THE PROBLEM> Check every line below for the string "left". Copy the ones that have it.
○ ○ ○ ○ ○
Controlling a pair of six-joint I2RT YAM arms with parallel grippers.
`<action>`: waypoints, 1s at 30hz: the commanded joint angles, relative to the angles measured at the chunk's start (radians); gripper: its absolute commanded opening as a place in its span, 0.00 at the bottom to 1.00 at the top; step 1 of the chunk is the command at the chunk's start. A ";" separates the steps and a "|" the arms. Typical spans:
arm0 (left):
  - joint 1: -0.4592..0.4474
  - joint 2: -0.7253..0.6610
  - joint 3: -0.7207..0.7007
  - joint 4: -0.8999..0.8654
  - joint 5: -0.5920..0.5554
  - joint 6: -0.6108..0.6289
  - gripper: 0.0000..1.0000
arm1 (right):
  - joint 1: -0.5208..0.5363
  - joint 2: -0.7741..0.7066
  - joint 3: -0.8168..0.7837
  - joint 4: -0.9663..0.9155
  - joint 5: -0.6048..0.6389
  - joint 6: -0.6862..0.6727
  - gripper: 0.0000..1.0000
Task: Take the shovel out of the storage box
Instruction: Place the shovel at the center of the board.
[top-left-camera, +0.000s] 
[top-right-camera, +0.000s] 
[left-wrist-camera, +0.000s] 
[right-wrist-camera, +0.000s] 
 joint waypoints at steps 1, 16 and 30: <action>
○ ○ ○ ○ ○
EXERCISE RESPONSE>
arm0 (left):
[top-left-camera, +0.000s] 
[left-wrist-camera, +0.000s] 

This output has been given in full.